Los 6400 DPI máximos se quedan cortos frente a sensores actuales de 26 000 DPI; suficiente para la mayoría, pero no para entusiastas.
Tamaño algo compacto para manos muy grandes con agarre de palma completa.
El software de configuración es funcional, aunque menos pulido que el de marcas consolidadas.
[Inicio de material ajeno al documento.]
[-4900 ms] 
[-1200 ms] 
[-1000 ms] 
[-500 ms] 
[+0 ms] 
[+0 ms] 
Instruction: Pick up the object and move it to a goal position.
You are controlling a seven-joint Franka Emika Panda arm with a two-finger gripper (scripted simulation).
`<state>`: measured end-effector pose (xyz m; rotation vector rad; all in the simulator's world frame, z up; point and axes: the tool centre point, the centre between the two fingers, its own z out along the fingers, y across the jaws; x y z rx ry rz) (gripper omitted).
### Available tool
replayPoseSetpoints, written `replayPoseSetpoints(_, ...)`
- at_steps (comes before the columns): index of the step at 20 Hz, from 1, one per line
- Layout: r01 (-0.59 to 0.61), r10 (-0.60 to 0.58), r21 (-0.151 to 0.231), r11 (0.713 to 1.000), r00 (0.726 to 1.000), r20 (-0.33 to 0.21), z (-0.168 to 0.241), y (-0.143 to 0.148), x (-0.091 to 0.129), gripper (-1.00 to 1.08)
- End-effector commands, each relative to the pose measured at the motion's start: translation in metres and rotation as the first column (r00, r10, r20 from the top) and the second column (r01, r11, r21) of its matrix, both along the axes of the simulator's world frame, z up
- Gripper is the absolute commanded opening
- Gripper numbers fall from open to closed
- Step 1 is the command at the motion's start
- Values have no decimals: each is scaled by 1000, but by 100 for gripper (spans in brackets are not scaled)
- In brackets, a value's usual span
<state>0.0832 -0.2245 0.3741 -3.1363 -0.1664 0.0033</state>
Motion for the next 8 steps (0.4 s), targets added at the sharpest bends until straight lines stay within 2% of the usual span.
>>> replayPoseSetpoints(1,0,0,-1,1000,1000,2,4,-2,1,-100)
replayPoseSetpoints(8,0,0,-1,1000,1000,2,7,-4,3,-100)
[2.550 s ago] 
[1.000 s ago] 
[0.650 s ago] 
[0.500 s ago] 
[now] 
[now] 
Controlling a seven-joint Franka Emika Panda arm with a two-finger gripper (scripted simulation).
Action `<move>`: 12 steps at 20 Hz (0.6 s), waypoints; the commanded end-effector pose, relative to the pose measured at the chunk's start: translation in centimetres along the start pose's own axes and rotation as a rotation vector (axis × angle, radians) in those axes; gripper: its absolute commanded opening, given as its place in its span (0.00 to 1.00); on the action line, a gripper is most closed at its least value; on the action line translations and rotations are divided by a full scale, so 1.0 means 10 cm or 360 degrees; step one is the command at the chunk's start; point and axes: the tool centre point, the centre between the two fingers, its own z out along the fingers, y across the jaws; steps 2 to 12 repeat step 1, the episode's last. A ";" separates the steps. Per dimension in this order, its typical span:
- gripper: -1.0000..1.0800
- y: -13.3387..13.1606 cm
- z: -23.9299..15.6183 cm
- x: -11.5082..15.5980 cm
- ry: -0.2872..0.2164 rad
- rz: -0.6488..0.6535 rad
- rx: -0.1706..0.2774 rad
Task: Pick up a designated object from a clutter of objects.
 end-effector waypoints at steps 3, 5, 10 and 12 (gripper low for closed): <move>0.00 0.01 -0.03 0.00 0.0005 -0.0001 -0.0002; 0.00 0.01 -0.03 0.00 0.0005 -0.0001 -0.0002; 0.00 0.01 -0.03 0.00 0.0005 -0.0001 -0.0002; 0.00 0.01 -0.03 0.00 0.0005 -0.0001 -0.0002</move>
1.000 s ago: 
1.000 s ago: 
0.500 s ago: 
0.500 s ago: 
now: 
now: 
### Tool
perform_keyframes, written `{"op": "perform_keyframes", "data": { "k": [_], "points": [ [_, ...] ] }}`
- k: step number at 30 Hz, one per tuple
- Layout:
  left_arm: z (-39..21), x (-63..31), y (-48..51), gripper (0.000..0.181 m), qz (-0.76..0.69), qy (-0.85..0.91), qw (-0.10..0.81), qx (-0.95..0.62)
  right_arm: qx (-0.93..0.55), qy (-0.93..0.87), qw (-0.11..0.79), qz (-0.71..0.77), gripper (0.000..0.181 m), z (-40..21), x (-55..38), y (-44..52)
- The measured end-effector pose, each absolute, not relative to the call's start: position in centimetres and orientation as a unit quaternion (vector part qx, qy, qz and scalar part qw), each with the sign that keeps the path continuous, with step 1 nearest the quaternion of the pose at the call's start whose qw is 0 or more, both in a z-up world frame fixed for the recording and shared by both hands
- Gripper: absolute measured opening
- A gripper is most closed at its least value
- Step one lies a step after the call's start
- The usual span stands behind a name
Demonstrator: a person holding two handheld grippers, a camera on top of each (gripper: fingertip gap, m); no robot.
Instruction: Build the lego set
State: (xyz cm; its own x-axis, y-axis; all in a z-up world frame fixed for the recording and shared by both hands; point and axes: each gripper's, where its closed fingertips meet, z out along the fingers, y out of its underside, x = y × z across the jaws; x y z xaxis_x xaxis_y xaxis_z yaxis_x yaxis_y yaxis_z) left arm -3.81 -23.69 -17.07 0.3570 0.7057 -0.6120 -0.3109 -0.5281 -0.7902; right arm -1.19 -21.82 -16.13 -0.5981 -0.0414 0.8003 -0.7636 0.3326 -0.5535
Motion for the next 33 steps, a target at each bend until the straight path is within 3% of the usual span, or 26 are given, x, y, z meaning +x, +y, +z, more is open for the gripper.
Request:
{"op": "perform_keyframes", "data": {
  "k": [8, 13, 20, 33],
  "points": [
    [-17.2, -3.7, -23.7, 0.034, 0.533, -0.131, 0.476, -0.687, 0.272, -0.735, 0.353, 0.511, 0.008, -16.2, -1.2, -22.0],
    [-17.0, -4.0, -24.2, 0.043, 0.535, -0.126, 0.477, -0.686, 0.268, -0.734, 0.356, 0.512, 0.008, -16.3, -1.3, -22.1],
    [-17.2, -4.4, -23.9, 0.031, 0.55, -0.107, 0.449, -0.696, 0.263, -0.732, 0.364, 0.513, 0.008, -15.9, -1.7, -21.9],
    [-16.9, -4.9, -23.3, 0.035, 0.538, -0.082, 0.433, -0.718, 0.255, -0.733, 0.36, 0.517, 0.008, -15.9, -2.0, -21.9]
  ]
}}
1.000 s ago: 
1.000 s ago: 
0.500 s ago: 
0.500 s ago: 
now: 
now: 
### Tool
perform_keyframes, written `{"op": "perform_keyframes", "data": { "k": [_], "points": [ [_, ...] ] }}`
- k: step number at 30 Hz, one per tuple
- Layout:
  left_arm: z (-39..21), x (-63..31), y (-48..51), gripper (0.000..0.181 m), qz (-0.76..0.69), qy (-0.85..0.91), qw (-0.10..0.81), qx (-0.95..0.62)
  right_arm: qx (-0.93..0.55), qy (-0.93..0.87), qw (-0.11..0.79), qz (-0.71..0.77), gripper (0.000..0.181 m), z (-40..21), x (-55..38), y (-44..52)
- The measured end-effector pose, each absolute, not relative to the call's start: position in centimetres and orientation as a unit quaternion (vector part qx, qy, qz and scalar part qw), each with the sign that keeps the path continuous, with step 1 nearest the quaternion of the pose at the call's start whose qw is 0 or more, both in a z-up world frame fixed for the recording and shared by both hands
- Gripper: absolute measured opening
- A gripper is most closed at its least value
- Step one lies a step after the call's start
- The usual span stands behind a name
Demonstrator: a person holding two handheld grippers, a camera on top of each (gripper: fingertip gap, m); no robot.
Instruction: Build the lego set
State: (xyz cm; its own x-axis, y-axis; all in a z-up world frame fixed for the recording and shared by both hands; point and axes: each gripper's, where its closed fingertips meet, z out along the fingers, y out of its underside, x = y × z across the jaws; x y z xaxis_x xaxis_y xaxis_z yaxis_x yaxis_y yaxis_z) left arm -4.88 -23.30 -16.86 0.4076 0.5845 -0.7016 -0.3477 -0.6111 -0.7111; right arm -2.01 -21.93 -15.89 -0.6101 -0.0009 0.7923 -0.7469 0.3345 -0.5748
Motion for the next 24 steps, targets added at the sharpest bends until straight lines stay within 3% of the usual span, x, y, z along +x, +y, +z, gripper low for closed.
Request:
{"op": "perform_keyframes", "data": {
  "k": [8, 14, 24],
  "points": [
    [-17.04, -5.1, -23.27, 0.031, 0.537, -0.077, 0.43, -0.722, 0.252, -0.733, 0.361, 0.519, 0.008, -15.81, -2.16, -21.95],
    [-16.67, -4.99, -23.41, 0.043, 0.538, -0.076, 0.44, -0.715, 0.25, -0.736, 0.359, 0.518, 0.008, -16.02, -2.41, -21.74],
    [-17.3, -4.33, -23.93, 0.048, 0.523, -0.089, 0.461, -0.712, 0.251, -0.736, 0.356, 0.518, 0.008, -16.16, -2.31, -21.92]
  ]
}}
Como consejo de mantenimiento, recomiendo limpiar los patines y el sensor cada pocas semanas con un paño de microfibra, y desactivar el RGB de la base si vais a estar fuera varios días: alarga sensiblemente la autonomía.
Veredicto del experto
El Dareu A950 no pretende ser el ratón más rápido del mundo, y ahí reside su inteligencia: apuesta por la flexibilidad de tres conexiones, una autonomía solvente y unos interruptores de calidad, todo respaldado por una base de carga que convierte la experiencia inalámbrica en algo verdaderamente desahogado. Para el jugador que alterna PC, portátil y desplazamientos, y que valora no depender del cable sin renunciar a una respuesta competitiva en 2,4 G, es una compra muy razonable. Quien busque el peso mínimo o DPI de élite debería mirar gamas superiores, pero pagarán bastante más por prestaciones que, en el uso diario real, la mayoría no va a echar de menos. Una apuesta equilibrada que cumple lo que promete.